About this exercise.
The records that follow are to be repeated without alteration.

[Stored records]
^^^^

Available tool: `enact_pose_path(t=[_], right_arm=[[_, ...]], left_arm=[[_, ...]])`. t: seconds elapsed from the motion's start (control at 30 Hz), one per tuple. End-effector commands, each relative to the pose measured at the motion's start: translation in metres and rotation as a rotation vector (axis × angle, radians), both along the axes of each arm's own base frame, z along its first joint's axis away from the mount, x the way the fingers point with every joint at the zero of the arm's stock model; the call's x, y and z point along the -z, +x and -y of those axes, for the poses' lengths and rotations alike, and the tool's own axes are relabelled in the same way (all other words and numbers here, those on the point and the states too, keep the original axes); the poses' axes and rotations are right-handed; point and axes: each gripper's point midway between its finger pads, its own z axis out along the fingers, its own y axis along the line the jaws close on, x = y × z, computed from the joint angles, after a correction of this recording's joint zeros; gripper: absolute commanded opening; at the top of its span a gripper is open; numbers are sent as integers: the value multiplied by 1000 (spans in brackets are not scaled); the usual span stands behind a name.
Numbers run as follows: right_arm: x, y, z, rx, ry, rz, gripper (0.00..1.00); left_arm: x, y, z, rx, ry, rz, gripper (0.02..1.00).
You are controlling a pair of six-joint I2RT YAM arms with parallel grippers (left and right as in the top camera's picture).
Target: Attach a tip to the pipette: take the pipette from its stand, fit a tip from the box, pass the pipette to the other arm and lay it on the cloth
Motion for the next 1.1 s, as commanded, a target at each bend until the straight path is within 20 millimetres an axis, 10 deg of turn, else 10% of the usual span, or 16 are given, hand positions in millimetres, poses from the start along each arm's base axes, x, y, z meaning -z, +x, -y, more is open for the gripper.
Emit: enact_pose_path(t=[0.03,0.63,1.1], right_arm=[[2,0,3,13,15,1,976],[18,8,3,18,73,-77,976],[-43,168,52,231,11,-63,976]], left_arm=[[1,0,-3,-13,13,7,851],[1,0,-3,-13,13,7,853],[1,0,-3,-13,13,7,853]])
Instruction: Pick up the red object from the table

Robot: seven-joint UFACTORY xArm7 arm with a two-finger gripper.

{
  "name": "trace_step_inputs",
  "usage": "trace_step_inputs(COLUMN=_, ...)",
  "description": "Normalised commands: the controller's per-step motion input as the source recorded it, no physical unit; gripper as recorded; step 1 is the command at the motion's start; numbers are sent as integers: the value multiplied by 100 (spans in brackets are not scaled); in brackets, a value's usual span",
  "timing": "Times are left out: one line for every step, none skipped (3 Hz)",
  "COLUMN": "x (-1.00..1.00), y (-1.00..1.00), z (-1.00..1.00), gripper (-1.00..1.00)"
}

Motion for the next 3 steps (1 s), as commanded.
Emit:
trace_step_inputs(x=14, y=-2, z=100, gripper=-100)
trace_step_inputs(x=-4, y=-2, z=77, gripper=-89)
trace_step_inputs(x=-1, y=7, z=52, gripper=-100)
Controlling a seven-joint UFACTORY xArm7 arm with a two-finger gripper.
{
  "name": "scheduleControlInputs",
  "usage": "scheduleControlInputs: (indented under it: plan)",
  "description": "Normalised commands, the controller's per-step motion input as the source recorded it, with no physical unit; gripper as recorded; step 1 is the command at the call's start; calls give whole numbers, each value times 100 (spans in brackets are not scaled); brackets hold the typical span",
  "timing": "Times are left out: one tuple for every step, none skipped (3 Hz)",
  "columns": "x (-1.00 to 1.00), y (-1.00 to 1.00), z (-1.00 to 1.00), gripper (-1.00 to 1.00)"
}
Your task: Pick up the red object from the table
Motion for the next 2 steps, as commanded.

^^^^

Task solution.
Available tool: `enact_pose_path(t=[_], right_arm=[[_, ...]], left_arm=[[_, ...]])`. t: seconds elapsed from the motion's start (control at 30 Hz), one per tuple. End-effector commands, each relative to the pose measured at the motion's start: translation in metres and rotation as a rotation vector (axis × angle, radians), both along the axes of each arm's own base frame, z along its first joint's axis away from the mount, x the way the fingers point with every joint at the zero of the arm's stock model; the call's x, y and z point along the -z, +x and -y of those axes, for the poses' lengths and rotations alike, and the tool's own axes are relabelled in the same way (all other words and numbers here, those on the point and the states too, keep the original axes); the poses' axes and rotations are right-handed; point and axes: each gripper's point midway between its finger pads, its own z axis out along the fingers, its own y axis along the line the jaws close on, x = y × z, computed from the joint angles, after a correction of this recording's joint zeros; gripper: absolute commanded opening; at the top of its span a gripper is open; numbers are sent as integers: the value multiplied by 1000 (spans in brackets are not scaled); the usual span stands behind a name.
Numbers run as follows: right_arm: x, y, z, rx, ry, rz, gripper (0.00..1.00); left_arm: x, y, z, rx, ry, rz, gripper (0.02..1.00).
You are controlling a pair of six-joint I2RT YAM arms with parallel grippers (left and right as in the top camera's picture).
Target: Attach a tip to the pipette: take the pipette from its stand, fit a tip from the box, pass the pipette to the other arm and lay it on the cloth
Motion for the next 1.1 s, as commanded, a target at each bend until the straight path is within 20 millimetres an axis, 10 deg of turn, else 10% of the usual span, or 16 are given, hand positions in millimetres, poses from the start along each arm's base axes, x, y, z meaning -z, +x, -y, more is open for the gripper.
Emit: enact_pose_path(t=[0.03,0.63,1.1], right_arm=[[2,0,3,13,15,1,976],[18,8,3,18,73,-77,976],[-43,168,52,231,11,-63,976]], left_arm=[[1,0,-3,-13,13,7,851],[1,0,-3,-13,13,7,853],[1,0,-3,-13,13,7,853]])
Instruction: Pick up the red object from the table

Robot: seven-joint UFACTORY xArm7 arm with a two-finger gripper.

{
  "name": "trace_step_inputs",
  "usage": "trace_step_inputs(COLUMN=_, ...)",
  "description": "Normalised commands: the controller's per-step motion input as the source recorded it, no physical unit; gripper as recorded; step 1 is the command at the motion's start; numbers are sent as integers: the value multiplied by 100 (spans in brackets are not scaled); in brackets, a value's usual span",
  "timing": "Times are left out: one line for every step, none skipped (3 Hz)",
  "COLUMN": "x (-1.00..1.00), y (-1.00..1.00), z (-1.00..1.00), gripper (-1.00..1.00)"
}

Motion for the next 3 steps (1 s), as commanded.
Emit:
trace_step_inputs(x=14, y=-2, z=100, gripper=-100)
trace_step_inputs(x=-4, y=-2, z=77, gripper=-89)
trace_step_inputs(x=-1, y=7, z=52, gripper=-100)
Controlling a seven-joint UFACTORY xArm7 arm with a two-finger gripper.
{
  "name": "scheduleControlInputs",
  "usage": "scheduleControlInputs: (indented under it: plan)",
  "description": "Normalised commands, the controller's per-step motion input as the source recorded it, with no physical unit; gripper as recorded; step 1 is the command at the call's start; calls give whole numbers, each value times 100 (spans in brackets are not scaled); brackets hold the typical span",
  "timing": "Times are left out: one tuple for every step, none skipped (3 Hz)",
  "columns": "x (-1.00 to 1.00), y (-1.00 to 1.00), z (-1.00 to 1.00), gripper (-1.00 to 1.00)"
}
Your task: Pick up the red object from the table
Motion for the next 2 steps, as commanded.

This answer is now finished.